_Problem to solve_: The required output is the exact run of lines in the listing below from the line holding "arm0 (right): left" through the line holding "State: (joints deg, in", with no pictures.

_Source material_:
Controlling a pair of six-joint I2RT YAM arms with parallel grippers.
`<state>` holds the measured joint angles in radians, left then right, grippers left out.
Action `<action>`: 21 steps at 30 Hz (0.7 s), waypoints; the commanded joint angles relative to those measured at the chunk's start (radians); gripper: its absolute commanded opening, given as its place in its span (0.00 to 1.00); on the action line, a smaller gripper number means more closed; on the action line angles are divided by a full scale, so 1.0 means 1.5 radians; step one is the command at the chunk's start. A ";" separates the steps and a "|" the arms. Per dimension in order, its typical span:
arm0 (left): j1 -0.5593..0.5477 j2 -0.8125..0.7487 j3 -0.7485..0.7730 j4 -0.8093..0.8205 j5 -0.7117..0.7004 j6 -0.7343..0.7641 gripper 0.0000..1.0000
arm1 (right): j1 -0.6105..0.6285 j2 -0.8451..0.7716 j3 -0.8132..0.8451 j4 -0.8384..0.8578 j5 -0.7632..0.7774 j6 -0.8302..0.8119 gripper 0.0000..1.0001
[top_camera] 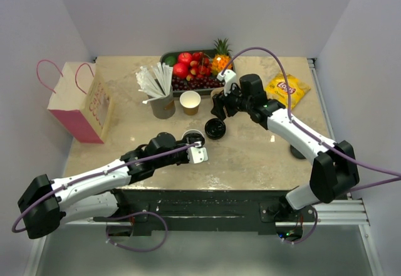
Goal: Pack the takeout coffee
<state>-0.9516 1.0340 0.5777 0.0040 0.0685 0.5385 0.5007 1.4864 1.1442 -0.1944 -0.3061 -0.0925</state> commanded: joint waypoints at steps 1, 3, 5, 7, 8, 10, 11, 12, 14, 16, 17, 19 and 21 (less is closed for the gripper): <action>-0.004 0.003 -0.008 0.029 0.005 -0.009 0.37 | -0.001 0.009 0.030 0.021 -0.015 0.012 0.68; -0.004 0.004 -0.015 0.035 0.005 -0.008 0.38 | -0.001 0.011 0.030 0.021 -0.015 0.012 0.68; -0.003 0.005 -0.017 0.038 0.004 -0.013 0.38 | -0.001 0.012 0.030 0.020 -0.016 0.012 0.68; -0.004 0.010 -0.017 0.037 0.008 -0.015 0.38 | -0.001 0.013 0.030 0.019 -0.017 0.012 0.68; -0.003 0.012 -0.018 0.039 0.007 -0.017 0.38 | -0.001 0.013 0.030 0.018 -0.017 0.012 0.68; -0.003 0.015 -0.020 0.046 0.004 -0.018 0.38 | -0.001 0.015 0.030 0.018 -0.017 0.012 0.68; -0.003 0.016 -0.021 0.049 0.002 -0.018 0.38 | -0.002 0.015 0.030 0.018 -0.016 0.012 0.68; -0.003 0.020 -0.022 0.052 0.000 -0.019 0.38 | -0.001 0.017 0.030 0.018 -0.018 0.012 0.68; -0.004 0.024 -0.021 0.053 -0.001 -0.025 0.38 | -0.001 0.018 0.030 0.018 -0.018 0.013 0.68; -0.003 0.028 -0.022 0.053 0.000 -0.027 0.38 | -0.002 0.019 0.030 0.019 -0.018 0.014 0.68; -0.004 0.028 -0.021 0.054 0.000 -0.029 0.38 | -0.001 0.020 0.031 0.019 -0.019 0.014 0.68; -0.003 0.029 -0.024 0.060 -0.003 -0.028 0.38 | -0.001 0.020 0.031 0.019 -0.019 0.014 0.68; -0.003 0.031 -0.026 0.065 -0.008 -0.027 0.38 | -0.001 0.020 0.030 0.018 -0.018 0.014 0.68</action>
<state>-0.9516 1.0744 0.5564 0.0410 0.0662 0.5156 0.5007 1.5177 1.1461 -0.1951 -0.3088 -0.0887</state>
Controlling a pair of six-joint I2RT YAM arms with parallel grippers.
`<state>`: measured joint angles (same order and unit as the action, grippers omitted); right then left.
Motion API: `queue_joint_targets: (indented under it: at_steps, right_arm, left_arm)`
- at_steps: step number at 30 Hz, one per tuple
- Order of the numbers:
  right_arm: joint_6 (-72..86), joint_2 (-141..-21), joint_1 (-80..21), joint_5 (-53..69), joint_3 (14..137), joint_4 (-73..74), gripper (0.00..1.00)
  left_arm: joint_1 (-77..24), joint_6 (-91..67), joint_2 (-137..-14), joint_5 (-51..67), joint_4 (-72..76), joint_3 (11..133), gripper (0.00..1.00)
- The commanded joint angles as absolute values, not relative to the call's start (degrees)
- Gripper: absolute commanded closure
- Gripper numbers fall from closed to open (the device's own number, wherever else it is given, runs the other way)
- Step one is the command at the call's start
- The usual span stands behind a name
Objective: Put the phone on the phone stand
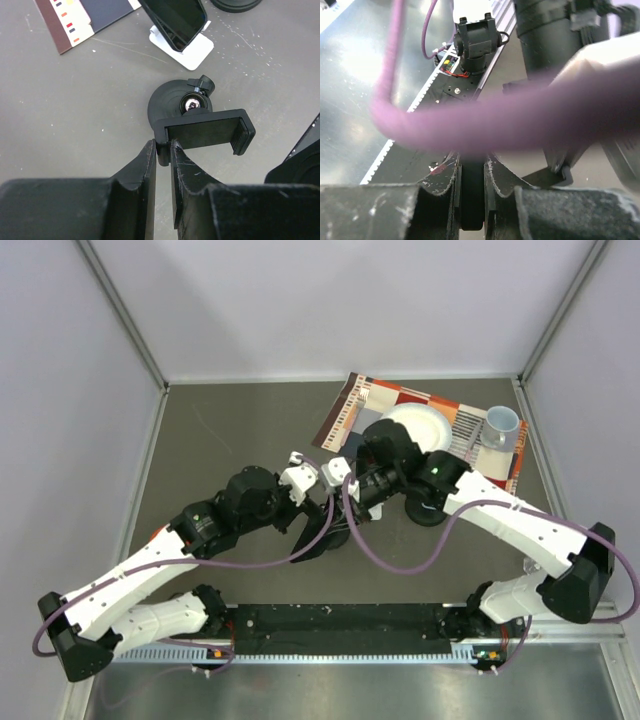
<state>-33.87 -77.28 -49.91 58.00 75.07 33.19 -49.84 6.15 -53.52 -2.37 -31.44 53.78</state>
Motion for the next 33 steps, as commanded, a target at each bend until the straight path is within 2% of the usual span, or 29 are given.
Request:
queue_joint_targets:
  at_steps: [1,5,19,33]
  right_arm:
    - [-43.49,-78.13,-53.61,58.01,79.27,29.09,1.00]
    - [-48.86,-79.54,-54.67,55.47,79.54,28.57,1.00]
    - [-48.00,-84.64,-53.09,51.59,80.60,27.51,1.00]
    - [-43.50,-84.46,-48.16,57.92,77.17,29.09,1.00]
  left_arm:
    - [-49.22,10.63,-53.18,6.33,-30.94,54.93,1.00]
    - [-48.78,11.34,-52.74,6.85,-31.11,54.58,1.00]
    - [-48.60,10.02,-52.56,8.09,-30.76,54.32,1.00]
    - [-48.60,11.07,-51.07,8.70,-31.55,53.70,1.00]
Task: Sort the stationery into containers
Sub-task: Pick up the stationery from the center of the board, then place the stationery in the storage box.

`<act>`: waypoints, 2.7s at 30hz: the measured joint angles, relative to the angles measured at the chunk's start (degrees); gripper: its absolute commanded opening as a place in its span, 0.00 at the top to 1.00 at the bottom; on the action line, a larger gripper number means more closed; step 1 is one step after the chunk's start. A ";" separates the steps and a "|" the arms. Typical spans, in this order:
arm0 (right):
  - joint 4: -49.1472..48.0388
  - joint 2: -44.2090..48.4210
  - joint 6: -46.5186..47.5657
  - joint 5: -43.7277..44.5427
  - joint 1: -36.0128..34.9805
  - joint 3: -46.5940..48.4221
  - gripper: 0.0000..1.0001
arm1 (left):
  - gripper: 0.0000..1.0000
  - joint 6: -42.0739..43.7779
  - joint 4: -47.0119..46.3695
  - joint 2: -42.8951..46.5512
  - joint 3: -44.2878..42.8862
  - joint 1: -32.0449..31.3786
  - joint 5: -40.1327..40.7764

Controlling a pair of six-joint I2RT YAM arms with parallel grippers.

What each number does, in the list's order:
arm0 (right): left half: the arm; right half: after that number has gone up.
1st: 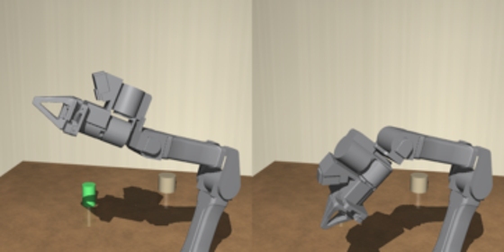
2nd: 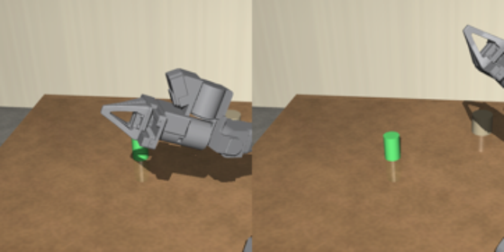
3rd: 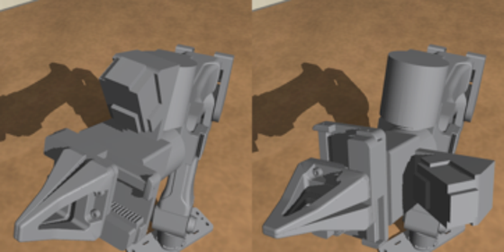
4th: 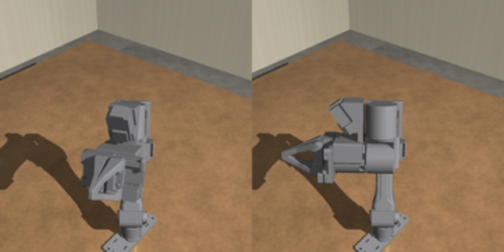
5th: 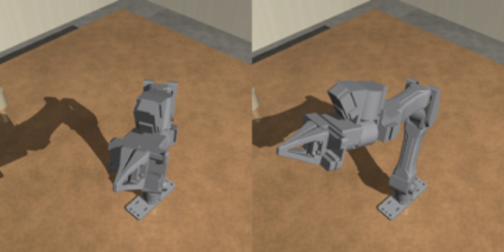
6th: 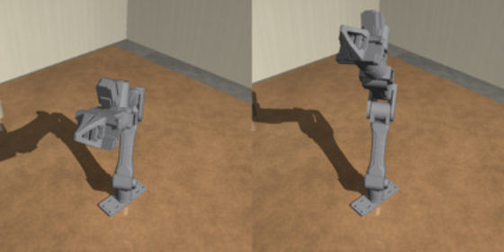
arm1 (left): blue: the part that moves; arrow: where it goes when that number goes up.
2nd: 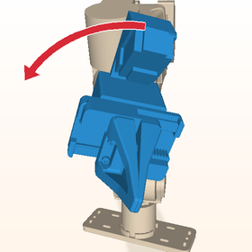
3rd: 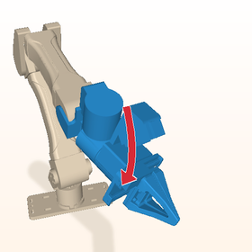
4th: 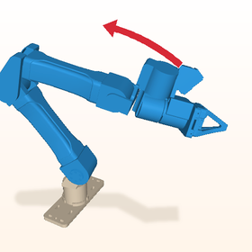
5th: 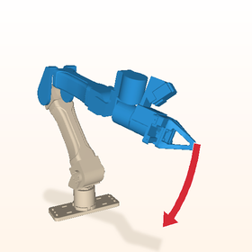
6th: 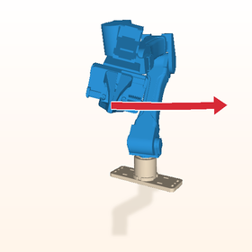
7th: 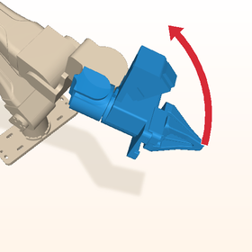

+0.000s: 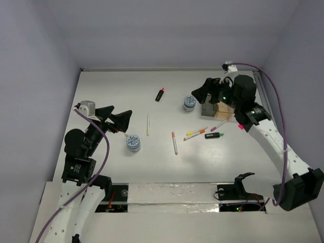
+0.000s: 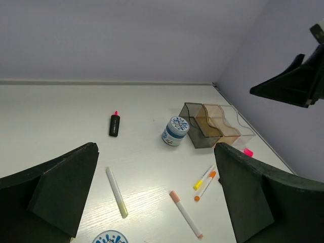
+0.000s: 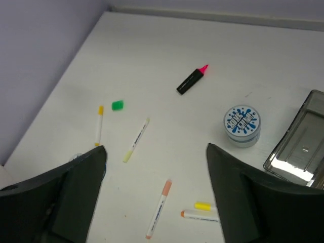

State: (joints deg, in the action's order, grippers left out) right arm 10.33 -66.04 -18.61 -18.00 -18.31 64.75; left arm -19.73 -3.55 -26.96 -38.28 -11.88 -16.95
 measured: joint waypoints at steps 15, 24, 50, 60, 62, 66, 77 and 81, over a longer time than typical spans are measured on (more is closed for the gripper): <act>11.13 -18.88 7.45 17.70 -6.32 9.81 0.40 | 1.00 0.94 0.44 0.04 -0.11 0.00 -0.76; 13.07 -30.69 10.19 18.84 -6.91 18.08 0.12 | 0.74 0.83 1.42 -1.46 -0.13 0.00 -0.81; 17.64 -51.63 12.35 27.26 -6.91 30.16 0.21 | 0.63 0.81 1.57 -1.44 -0.13 0.00 -0.61; 17.44 -52.35 11.37 28.17 -6.91 30.56 0.51 | 0.62 0.81 1.57 -1.42 -0.13 0.37 -0.61; 16.65 -51.08 11.13 28.59 -6.91 29.24 0.52 | 0.62 0.81 1.57 -1.42 -0.13 0.37 -0.61; 15.85 -45.57 10.62 29.86 -6.45 26.10 0.53 | 0.61 0.81 1.57 -1.40 -0.13 0.37 -0.61; 11.63 -38.25 9.31 31.63 0.76 25.59 0.53 | 0.58 0.76 1.60 -0.92 -0.13 0.37 -0.63; 11.93 -39.82 9.11 32.35 2.25 25.59 0.53 | 0.56 0.76 1.60 -0.92 -0.13 0.37 -0.63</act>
State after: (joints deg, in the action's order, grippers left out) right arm 22.26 -105.86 -9.50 14.35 -16.05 90.35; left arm -18.96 -1.96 -27.88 -38.41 -11.51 -17.58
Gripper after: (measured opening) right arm 0.700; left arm 0.427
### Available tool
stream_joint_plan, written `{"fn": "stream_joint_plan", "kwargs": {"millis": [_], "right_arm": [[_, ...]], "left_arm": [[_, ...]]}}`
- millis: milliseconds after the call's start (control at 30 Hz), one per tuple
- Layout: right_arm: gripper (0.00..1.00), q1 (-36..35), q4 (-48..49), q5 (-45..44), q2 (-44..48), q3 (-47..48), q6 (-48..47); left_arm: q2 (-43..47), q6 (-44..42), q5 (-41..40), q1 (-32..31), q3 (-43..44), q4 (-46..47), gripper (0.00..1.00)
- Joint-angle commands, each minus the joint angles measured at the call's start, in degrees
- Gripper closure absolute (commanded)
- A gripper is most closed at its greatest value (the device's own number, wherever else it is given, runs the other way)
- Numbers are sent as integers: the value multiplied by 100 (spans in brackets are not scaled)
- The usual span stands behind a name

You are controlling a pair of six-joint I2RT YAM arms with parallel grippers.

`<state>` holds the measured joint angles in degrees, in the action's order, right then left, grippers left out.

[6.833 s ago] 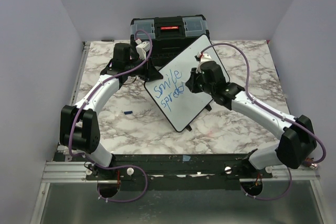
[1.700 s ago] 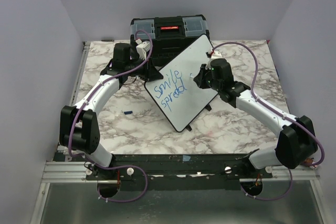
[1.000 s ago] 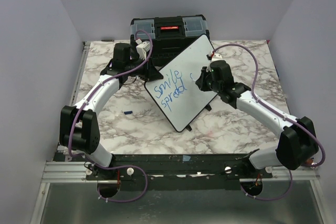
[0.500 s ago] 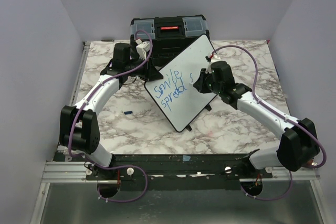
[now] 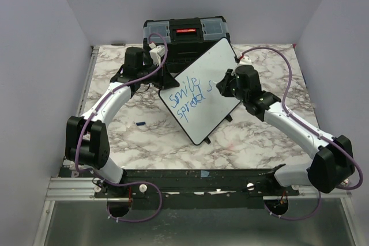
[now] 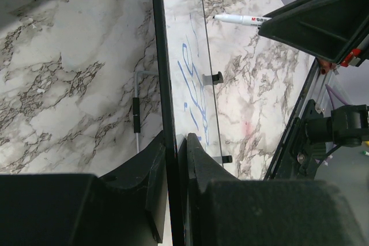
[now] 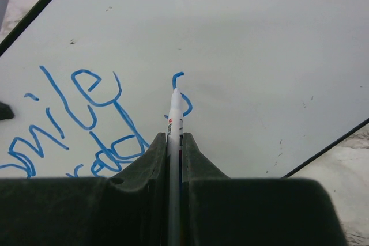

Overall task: Write a sentence on the whiteboard
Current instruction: Write a sentence on the whiteboard stand.

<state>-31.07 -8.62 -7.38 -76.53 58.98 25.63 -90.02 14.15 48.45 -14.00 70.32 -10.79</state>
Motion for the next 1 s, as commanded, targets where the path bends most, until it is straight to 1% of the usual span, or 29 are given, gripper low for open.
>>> {"fn": "stream_joint_plan", "kwargs": {"millis": [0, 567, 967], "right_arm": [[99, -19, 124, -588, 2, 25, 69], [99, -13, 339, -327, -503, 158, 178], [99, -10, 255, -44, -303, -223, 232]], "left_arm": [[205, -492, -55, -41, 23, 551, 100], [217, -490, -57, -41, 21, 551, 100], [224, -497, -66, -41, 25, 543, 100]]}}
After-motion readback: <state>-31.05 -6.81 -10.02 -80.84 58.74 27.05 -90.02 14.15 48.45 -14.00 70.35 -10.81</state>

_Task response_:
arm0 (right): left half: the arm; right half: after that number has gone up.
1st: 
2nd: 
3rd: 
4th: 
5th: 
6th: 
arm1 (left): blue: the part that moves; arrow: where it goes when that number goes up.
2nd: 
3rd: 
4th: 
5th: 
6th: 
7th: 

+0.000s: 
+0.000s: 
+0.000s: 

State: (joints deg, in the action's order, grippers left out) right arm 10.33 -66.04 -18.61 -18.00 -18.31 64.75; left arm -19.73 -3.55 -26.96 -38.28 -11.88 -16.95

This finishes the exercise.